Hadoop Basics - Filter, Aggregate and Sort with MapReduce

Now that we have a Sequence File containing our newly “structured” data, let’s see how can get the results to a basic query using MapReduce.

We will illustrate how filtering, aggregation and simple sorting can be achieved in MapReduce. For beginners, these are fundamental operations that can help you understand the MapReduce framework. Advanced readers can still read it quickly to get familiar with the dataset and get ready for the next posts which will be about more advanced sorting and joining techniques.

Contents

The Query

Let’s say we want to :

“View all donor cities by descending order of donation total amount, considering only donations which were not issued by a teacher.
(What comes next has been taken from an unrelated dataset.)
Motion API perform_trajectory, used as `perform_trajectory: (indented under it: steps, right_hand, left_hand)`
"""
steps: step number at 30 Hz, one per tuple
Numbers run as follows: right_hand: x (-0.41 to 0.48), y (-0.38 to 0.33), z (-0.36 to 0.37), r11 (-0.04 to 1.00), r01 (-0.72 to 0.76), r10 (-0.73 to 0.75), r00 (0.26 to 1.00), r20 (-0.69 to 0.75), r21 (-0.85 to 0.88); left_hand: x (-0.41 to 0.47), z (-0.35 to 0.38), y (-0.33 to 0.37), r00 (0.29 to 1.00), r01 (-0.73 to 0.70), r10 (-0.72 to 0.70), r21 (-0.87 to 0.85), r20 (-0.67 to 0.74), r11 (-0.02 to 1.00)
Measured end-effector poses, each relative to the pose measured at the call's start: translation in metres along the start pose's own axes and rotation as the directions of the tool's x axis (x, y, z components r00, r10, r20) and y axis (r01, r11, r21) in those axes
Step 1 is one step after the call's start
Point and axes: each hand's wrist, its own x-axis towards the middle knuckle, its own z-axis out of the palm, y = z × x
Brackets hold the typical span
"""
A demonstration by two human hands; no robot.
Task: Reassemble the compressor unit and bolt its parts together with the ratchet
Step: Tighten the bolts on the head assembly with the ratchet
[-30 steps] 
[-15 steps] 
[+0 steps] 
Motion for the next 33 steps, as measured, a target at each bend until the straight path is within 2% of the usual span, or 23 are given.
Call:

City names should be case insensitive (using upper-case)”

This could be formulated in SQL as :

SELECT SUM(total) as sumtotal, UPPER(donor_city) as city
FROM donations 
WHERE donor_is_teacher != 't'
GROUP BY UPPER(donor_city)
ORDER BY sumtotal DESC;

This query actually involves quite a few operations :

Filtering on the value of donor_is_teacher
Aggregating the sum of total values grouping by city
Sorting on the aggregated value sumtotal

The MapReduce solution

This task could be broken down into 2 MapReduce jobs :

First Job : Filtering and Aggregation
- Map
  - Input : DonationWritables “full row” objects from the SequenceFile.
  - Output : (city, total) pairs for each entry only if donor_is_teacher is not true.
- Reduce
  - Reduce by summing the “total” values for each “city” key.
Second Job : Sorting
- Map
  - Input : (city, sumtotal) pairs with summed total per city.
  - Output : (sumtotal, city) inversed pair.
- Reduce
  - Identity reducer. Does not reduce anything, but the shuffling will sort on keys for us.

Here is an illustration of the 2-job process we will implement, using a tiny sequence file example for the dataset :

The First Job

Here is the code for this job : https://github.com/nicomak/[…]/DonationsSumByCity.java

This is a pretty straightforward and standard Map/Reduce job. It’s similar to the Word Count example given by Apache in their MapReduce tutorial.

Sequence File input format

A couple of things to notice here regarding the Sequence File as the input :

job.setInputFormatClass(SequenceFileInputFormat.class)
- Tell the job that we are reading a Sequence File.
… extends Mapper<Text, DonationWritable, Text, FloatWritable>
- The first two generic type parameters of the Mapper class should be the input Key and Value types of Sequence File.
map(Text key, DonationWritable donation, Context context)
- The parameter of the map method are directly the Writable objects. If we were using the CSV input we would have a Text object as the second parameter containing the csv line, which we would have to split on commas to obtain values.

Using a Combiner

Since we are doing an aggregation task here, using our Reducer as a Combiner by calling job.setCombinerClass(FloatSumReducer.class) improves performance. It will start reducing the Mapper’s output during the map phase, which will result in less data being shuffled and sent to the Reducer.

The Second Job

Here is my code for this job : https://github.com/nicomak/[…]/OrderBySumDesc.java

This second job will take the output of the first job and sorts on the aggregated sums. The mapper simply inverses the input (city, sumtotal) pairs into output (sumtotal, city) pairs.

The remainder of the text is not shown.